SOURCE MATERIAL ->
▼

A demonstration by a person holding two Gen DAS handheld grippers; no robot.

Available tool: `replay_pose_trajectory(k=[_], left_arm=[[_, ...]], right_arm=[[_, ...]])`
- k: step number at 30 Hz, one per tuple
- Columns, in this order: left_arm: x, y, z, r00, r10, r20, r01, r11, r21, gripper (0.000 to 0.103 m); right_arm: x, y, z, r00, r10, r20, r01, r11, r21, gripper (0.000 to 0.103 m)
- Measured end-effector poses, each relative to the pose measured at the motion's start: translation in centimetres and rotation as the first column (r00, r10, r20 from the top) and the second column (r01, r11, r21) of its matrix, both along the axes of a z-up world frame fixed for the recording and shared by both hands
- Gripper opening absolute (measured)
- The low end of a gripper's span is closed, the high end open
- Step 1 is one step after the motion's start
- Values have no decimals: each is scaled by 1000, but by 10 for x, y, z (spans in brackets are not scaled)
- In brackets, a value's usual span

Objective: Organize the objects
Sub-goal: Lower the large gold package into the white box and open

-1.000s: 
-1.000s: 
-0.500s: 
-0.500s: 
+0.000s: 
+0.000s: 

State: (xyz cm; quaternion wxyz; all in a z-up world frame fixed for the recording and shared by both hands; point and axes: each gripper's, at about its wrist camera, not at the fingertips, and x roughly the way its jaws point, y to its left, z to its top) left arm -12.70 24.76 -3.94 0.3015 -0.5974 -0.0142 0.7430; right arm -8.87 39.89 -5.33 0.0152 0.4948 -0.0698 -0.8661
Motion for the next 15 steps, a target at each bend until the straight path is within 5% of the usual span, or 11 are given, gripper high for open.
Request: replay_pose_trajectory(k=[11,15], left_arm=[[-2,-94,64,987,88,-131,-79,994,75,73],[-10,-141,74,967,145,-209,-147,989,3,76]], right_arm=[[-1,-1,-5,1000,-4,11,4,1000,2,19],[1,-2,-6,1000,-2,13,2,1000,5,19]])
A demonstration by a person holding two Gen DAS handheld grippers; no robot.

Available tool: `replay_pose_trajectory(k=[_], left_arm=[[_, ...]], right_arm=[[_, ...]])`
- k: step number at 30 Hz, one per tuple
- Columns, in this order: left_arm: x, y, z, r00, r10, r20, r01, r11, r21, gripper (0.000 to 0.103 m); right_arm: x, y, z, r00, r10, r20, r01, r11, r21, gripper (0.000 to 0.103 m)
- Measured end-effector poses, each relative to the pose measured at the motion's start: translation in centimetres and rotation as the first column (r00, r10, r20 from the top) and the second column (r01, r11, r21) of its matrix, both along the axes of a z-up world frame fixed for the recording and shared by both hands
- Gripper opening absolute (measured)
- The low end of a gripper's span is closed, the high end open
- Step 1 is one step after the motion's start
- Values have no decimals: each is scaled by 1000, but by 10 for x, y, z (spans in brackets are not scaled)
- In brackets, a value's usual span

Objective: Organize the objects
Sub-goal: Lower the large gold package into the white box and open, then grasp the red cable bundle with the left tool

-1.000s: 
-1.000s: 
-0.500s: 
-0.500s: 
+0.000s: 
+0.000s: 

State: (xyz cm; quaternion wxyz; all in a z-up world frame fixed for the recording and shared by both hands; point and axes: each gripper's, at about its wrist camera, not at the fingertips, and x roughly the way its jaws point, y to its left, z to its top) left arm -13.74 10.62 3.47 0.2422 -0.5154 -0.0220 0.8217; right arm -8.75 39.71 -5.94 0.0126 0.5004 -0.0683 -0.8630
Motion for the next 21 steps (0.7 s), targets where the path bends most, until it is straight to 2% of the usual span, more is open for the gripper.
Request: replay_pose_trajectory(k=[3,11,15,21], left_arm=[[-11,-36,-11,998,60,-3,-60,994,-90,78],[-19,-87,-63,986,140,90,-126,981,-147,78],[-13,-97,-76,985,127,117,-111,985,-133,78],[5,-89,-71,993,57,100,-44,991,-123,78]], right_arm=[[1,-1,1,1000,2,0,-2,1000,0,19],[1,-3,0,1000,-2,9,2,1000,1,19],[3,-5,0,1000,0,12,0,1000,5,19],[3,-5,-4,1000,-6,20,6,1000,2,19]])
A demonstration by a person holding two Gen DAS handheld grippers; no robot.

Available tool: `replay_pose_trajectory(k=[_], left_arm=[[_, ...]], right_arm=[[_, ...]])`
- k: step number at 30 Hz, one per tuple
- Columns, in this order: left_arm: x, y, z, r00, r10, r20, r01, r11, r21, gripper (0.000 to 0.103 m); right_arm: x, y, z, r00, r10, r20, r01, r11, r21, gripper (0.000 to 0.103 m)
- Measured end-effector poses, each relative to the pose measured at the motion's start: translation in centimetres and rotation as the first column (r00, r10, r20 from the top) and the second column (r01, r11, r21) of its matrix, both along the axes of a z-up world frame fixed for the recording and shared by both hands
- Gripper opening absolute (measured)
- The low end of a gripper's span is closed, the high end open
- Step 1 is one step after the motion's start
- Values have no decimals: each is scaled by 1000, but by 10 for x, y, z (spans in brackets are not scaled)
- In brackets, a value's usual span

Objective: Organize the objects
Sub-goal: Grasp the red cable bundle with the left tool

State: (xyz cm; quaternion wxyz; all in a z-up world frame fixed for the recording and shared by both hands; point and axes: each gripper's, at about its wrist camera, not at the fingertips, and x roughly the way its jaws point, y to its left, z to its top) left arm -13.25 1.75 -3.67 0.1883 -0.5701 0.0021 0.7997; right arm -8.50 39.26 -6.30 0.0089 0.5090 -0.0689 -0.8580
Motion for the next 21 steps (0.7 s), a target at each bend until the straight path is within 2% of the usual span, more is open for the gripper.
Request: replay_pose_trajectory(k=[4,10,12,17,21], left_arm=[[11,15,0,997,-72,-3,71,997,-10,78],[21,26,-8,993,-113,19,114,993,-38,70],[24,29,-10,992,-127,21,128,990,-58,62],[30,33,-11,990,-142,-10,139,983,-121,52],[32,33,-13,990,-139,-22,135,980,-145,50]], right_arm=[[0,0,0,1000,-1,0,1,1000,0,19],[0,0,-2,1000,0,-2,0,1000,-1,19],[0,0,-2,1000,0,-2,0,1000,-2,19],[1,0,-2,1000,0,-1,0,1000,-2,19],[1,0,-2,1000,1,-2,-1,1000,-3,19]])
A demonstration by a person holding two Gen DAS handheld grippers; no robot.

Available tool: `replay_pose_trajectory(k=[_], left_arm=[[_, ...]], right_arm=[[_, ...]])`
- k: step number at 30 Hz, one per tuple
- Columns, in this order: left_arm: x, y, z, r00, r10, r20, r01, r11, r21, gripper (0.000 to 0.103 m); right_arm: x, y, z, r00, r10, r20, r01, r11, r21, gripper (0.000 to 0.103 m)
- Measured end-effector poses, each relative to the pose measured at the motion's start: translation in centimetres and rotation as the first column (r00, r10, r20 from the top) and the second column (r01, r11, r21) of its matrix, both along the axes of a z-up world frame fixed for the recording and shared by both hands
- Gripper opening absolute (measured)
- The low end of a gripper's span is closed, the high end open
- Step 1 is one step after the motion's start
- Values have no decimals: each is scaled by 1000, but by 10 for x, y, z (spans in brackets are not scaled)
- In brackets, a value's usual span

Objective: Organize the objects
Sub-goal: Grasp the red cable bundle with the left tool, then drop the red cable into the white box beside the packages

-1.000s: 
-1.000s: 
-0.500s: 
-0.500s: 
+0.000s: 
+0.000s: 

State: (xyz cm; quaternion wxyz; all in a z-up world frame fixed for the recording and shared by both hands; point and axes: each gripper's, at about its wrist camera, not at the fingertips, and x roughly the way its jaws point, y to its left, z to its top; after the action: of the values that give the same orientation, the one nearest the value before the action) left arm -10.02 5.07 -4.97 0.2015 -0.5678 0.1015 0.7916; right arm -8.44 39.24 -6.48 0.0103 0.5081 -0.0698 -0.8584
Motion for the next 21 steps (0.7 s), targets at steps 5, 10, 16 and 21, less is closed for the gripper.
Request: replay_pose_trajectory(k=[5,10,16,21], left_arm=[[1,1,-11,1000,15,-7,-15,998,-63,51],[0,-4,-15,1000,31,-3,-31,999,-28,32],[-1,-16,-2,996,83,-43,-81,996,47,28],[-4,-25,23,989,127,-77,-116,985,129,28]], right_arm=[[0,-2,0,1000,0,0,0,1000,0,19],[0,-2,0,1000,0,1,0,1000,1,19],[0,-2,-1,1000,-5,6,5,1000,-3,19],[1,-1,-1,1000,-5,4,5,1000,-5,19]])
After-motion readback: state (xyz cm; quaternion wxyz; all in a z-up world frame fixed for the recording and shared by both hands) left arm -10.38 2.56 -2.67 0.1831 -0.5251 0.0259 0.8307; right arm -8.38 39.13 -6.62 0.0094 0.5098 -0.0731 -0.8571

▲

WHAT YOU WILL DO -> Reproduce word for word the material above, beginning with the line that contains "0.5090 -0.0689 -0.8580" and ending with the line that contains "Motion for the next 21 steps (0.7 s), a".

SOLUTION FOR THIS EXERCISE ->
State: (xyz cm; quaternion wxyz; all in a z-up world frame fixed for the recording and shared by both hands; point and axes: each gripper's, at about its wrist camera, not at the fingertips, and x roughly the way its jaws point, y to its left, z to its top) left arm -13.25 1.75 -3.67 0.1883 -0.5701 0.0021 0.7997; right arm -8.50 39.26 -6.30 0.0089 0.5090 -0.0689 -0.8580
Motion for the next 21 steps (0.7 s), a target at each bend until the straight path is within 2% of the usual span, more is open for the gripper.

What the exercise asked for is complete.